3.13.2014

Doble función en el Castro Theatre


La plaza Harvey Milk está en Castro, el distrito gay de San Francisco, justo sobre la estación del metro. Esa plaza bien podría llamarse Sean Penn o Gus Van Sant. Seguro mucha de la gente que la visita a diario, o quién sabe, quizás incluso muchos de los que viven en el barrio, llegaron allí por Milk, la biopic que cuenta la vida de la primera persona abiertamente homosexual en ser elegida para ejercer un cargo público en los Estados Unidos. Yo, por lo menos, llegué por Milk.   

La vi en Miami en el 2008, a pocos días de su estreno, en las salas de un mall gigante. En realidad fue una proyección del azar. Tenía la noche libre, mi única noche en Miami pues estaba de paso, y decidí gastarla en el cine, dispuesto a ver lo que fuera. Esa noche vi dos películas, Milk y El Sustituto, de Clint Eastwood, con Angelina Jolie haciendo todo lo posible por actuar como una mujer madura. Recuerdo que antes de comprar las entradas le pregunté al tipo de la boletería, dos o tres veces, si estaba seguro de que no me perdería el comienzo de la segunda función y él me dijo que no me preocupara, en el rostro una sonrisa que pudo ser de complicidad, burla o compasión. Recuerdo que Milk me gustó más, mucho más, que El Sustituto.

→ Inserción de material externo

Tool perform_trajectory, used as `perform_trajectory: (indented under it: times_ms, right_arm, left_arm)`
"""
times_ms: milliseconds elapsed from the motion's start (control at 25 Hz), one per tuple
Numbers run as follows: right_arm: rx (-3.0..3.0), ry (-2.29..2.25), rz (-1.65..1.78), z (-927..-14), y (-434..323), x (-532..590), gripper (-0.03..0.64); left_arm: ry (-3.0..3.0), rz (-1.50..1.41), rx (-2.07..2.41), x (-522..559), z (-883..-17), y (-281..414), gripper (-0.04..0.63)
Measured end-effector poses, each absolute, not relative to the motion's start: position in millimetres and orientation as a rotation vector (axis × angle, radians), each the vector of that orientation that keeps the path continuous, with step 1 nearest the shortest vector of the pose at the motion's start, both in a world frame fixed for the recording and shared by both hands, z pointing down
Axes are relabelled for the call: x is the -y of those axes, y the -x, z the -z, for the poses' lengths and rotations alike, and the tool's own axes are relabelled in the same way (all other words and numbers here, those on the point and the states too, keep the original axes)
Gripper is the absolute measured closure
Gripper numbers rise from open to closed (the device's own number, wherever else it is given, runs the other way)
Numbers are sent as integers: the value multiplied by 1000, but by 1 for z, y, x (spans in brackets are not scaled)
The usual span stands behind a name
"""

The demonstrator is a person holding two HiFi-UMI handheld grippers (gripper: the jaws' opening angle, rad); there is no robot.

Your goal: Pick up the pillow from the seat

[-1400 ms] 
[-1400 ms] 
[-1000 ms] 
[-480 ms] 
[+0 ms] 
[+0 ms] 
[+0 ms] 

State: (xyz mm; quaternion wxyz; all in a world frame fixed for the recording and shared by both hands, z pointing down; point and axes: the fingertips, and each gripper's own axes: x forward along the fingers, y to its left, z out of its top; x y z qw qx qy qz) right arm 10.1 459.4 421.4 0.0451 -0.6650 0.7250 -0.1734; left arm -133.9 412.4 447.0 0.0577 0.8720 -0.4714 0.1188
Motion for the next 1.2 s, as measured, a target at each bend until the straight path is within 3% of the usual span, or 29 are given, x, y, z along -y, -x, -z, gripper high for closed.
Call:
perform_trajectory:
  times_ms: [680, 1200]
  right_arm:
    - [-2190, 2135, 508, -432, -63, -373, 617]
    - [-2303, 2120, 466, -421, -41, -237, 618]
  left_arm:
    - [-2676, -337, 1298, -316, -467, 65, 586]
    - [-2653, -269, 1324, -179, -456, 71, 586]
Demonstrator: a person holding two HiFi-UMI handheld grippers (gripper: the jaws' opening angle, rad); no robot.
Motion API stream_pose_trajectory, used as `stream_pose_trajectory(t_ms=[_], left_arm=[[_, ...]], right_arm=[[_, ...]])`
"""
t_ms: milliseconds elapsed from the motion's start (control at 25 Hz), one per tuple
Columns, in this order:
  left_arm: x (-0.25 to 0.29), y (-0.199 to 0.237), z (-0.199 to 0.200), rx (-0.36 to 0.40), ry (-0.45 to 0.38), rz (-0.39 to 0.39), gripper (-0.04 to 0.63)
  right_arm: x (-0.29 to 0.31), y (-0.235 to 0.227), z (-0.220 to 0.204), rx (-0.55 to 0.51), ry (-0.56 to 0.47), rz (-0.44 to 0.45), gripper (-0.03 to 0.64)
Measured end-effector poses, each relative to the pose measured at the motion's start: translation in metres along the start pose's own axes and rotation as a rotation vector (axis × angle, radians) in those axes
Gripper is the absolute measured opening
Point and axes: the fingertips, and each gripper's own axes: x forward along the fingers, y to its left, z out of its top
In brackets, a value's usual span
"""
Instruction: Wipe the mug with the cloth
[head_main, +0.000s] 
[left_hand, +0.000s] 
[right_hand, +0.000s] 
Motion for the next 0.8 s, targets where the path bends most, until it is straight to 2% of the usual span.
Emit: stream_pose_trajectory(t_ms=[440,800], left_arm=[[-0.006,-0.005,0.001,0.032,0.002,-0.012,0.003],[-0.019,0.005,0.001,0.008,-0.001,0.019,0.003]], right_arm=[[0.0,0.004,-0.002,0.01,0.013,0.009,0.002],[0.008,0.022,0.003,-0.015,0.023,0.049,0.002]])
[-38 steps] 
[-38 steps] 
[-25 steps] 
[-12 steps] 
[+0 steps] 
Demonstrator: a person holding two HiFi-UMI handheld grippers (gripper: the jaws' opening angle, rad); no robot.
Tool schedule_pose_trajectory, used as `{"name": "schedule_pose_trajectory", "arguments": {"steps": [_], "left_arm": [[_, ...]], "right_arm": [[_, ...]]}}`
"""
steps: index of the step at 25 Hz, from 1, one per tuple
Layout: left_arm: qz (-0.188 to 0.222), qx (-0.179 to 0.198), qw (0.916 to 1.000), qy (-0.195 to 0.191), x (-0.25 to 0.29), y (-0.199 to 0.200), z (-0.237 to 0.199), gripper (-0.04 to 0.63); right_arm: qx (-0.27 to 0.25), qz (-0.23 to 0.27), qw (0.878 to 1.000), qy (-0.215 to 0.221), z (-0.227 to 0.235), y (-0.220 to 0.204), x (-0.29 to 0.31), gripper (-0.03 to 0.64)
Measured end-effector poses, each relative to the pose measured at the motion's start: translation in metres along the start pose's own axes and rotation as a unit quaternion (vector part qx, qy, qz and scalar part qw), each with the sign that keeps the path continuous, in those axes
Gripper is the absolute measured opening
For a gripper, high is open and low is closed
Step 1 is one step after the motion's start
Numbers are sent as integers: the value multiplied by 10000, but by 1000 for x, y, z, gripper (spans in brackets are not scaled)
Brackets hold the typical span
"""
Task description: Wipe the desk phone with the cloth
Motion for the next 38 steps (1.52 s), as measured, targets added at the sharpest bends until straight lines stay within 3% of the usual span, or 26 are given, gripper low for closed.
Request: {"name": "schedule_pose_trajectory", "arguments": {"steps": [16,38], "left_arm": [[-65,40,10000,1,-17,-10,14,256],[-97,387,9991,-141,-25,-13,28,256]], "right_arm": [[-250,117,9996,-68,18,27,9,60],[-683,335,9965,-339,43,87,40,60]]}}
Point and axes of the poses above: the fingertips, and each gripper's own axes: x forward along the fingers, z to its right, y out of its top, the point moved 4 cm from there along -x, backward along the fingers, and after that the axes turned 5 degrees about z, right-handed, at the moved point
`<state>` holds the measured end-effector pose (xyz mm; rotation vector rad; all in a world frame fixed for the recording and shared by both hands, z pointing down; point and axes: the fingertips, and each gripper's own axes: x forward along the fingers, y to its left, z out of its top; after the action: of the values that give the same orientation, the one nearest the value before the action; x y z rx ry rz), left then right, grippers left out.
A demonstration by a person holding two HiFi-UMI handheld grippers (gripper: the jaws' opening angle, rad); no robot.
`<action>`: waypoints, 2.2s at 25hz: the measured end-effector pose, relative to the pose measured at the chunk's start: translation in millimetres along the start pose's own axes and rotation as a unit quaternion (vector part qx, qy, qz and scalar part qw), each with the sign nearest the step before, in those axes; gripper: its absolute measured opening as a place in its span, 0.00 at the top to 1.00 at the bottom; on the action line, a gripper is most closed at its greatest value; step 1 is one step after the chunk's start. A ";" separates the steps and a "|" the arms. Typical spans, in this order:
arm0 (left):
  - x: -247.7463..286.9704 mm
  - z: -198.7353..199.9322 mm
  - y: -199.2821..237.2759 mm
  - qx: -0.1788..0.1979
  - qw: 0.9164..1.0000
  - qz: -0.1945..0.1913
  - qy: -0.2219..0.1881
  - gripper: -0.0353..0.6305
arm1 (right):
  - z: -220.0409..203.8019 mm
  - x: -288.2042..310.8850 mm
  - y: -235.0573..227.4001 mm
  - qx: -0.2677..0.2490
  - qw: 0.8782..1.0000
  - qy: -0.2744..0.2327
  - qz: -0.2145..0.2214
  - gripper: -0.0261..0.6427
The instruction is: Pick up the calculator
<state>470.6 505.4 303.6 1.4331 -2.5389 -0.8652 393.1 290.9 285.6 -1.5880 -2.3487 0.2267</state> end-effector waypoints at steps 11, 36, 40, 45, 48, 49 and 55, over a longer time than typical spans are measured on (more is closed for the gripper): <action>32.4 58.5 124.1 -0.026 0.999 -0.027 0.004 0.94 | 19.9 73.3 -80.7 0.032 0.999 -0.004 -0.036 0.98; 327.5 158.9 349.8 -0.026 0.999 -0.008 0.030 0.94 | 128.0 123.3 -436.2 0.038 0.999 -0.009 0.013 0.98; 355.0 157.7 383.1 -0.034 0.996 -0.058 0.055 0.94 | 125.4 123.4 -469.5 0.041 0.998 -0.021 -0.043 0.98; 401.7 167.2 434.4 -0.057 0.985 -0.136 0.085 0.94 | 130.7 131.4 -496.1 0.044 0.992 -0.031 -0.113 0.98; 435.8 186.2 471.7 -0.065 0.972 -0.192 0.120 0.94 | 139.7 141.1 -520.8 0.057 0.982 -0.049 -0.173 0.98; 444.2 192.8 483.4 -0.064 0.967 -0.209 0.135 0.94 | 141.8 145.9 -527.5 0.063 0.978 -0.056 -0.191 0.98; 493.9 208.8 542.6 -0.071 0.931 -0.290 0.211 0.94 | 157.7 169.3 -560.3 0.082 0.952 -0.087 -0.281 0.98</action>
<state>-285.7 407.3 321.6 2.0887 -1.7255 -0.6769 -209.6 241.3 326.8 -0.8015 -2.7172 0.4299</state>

Cinco años después llegué a “Frisco” –como le decía Kerouac– y en Castro la cara de Harvey Milk, el verdadero, se reproducía en tiendas y en bares, en restaurantes y en boutiques: si el rostro de Sean Penn en el afiche lo volvió un momento inolvidable del cine, su vida real, potenciada sin duda por la cinta, lo ha transformado en un símbolo patrio. Castro es, obvio, un planeta gay, una especie de mundo bizarro para un heterosexual del tercer mundo que pone a prueba tus principios supuestamente liberales y posmodernos. Uno se cansa pronto de ver revistas mostrando hombres musculosos y de piel aceitada en tanga, o los maniquíes con pupera a rayas, estilo marinero y ceñida al torso inanimado. Además, confieso, me cansé de ver tantos hombres delgados, bien vestidos y bien peinados, cosas que para mí son imposibles. Pensé en la introducción de un capítulo de Seinfeld en la que Jerry, durante su clásico monólogo, dice: mis amigos piensan que soy gay porque soy flaco y mi apartamento está limpio.

En el número 429 de la calle que da nombre al distrito hay un letrero enorme que dice CASTRO, en vertical, hacia abajo, flotando sobre una marquesina. Es el Castro Theatre, también conocido como movie palace: el palacio de las películas. La construcción es de 1922, tiene 1407 butacas y programación alternativa. Mientras en la vía pública se multiplicaban afiches de El Gran Gatsby, R3sacón y Después de la tierra, el cine de Castro, que cambia de títulos prácticamente todos los días (la noche anterior, por ejemplo, habían pasado Vaselina en formato sing-along), ofrecía una doble función protagonizada por Spring Breakers, de Harmony Korine, y Enter The Void, la cinta de Gaspar Noé modelo 2009. Casi cinco horas de cine y de corrido. 

Hay quienes conocen ciudades tachando los nombres de sitios emblemáticos en una lista, llegando y sonriendo y subiendo las fotos para comprobar que sí, están ahí donde dijeron que iban a estar, y sí, el lugar es increíble y somos muy felices. Otros vamos a las salas de cine dondequiera que estemos, incluso a las de las cadenas que son todas iguales, y conocemos la ciudad por ese lado. Una película también es el lugar y el momento en que la viste. Una ciudad también es las películas que viste mientras estabas allí.